▶ **Exercise instructions**: Could you copy every line of the data that contains "bench"?

..............................

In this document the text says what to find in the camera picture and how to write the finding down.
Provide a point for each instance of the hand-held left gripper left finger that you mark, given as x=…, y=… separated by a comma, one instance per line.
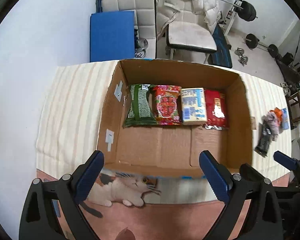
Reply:
x=90, y=177

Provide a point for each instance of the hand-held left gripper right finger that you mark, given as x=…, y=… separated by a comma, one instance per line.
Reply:
x=215, y=177

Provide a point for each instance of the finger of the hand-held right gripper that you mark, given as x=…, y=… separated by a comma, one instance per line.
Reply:
x=285, y=160
x=248, y=170

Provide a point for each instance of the black snack packet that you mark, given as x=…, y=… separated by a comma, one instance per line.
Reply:
x=263, y=140

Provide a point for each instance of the brown cardboard box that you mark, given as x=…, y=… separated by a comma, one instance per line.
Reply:
x=175, y=150

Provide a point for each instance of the pink cat printed blanket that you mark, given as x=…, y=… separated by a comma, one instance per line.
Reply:
x=120, y=188

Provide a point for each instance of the light blue snack packet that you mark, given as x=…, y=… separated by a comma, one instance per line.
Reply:
x=285, y=120

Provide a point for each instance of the orange snack packet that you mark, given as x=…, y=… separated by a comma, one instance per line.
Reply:
x=277, y=112

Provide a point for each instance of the wooden chair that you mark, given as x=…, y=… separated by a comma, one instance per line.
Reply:
x=297, y=107

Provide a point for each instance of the dark red snack packet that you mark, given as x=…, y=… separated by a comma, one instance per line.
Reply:
x=215, y=107

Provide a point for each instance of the cream striped blanket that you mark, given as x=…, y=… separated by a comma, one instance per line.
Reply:
x=72, y=105

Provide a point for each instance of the white and blue packet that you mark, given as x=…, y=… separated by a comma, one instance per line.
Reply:
x=193, y=105

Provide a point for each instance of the red floral snack packet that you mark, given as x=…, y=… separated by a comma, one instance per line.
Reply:
x=166, y=105

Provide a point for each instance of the green snack packet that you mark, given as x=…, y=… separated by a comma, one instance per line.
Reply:
x=140, y=105

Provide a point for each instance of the black exercise bench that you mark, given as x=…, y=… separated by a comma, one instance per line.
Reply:
x=288, y=70

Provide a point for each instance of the chrome dumbbell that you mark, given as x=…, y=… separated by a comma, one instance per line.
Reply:
x=242, y=56

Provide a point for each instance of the blue and black weight bench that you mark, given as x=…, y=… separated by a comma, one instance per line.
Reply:
x=222, y=50

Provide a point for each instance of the barbell with small black plates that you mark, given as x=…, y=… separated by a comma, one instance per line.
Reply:
x=252, y=40

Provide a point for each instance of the blue foam mat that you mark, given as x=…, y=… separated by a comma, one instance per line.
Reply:
x=112, y=35

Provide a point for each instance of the beige cushioned chair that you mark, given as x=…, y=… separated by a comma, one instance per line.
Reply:
x=190, y=35

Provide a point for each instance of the barbell with large black plates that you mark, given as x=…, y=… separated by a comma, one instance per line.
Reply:
x=248, y=11

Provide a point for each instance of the white barbell rack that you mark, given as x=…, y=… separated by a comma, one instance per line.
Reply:
x=236, y=10

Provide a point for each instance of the white padded chair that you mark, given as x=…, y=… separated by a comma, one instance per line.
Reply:
x=145, y=17

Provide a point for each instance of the white down jacket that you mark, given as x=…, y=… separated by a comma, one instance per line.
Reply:
x=185, y=2

..............................

▶ **Task response**:
Provide a point for each instance of the black exercise bench that you mark, given as x=…, y=… separated by a comma, one instance per line.
Provide a point for each instance of the blue and black weight bench that you mark, given as x=…, y=… separated by a comma, one instance per line.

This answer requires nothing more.